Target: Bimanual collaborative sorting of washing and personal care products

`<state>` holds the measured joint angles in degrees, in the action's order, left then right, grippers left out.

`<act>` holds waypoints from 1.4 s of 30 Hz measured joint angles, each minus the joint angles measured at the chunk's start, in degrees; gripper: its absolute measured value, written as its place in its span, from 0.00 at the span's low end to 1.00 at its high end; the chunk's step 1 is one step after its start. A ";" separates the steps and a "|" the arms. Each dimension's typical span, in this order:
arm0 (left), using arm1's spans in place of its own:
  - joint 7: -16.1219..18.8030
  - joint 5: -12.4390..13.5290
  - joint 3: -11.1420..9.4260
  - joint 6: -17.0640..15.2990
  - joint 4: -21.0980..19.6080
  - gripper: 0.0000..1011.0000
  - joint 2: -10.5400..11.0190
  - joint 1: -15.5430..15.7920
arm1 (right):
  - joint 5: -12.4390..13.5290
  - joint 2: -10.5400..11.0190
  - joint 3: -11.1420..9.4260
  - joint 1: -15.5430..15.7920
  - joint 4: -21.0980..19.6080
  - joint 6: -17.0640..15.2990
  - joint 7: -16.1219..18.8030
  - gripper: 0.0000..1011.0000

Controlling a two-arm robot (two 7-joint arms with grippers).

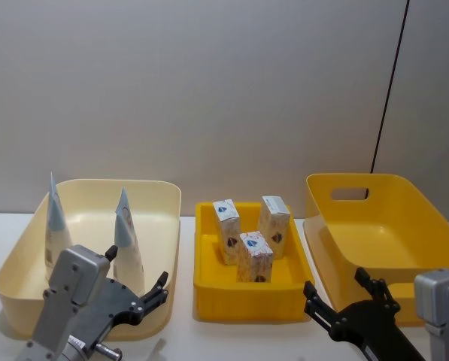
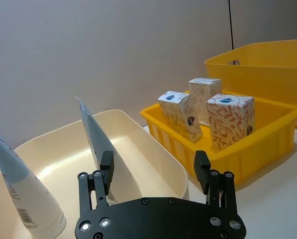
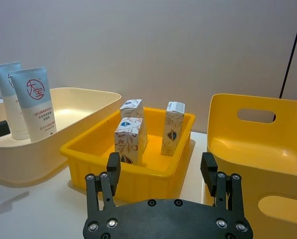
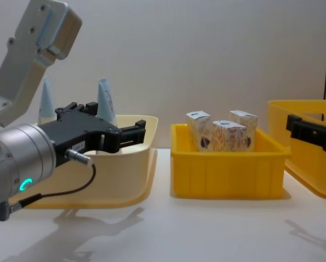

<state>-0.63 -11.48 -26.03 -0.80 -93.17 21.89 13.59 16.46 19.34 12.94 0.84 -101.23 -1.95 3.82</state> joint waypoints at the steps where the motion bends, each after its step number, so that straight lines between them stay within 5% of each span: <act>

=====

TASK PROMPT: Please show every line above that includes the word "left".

ANSWER SECTION:
`<state>` holds the measured joint angles in degrees, in the action's order, left then right, grippers left out.
arm0 (left), using arm1's spans in place of its own:

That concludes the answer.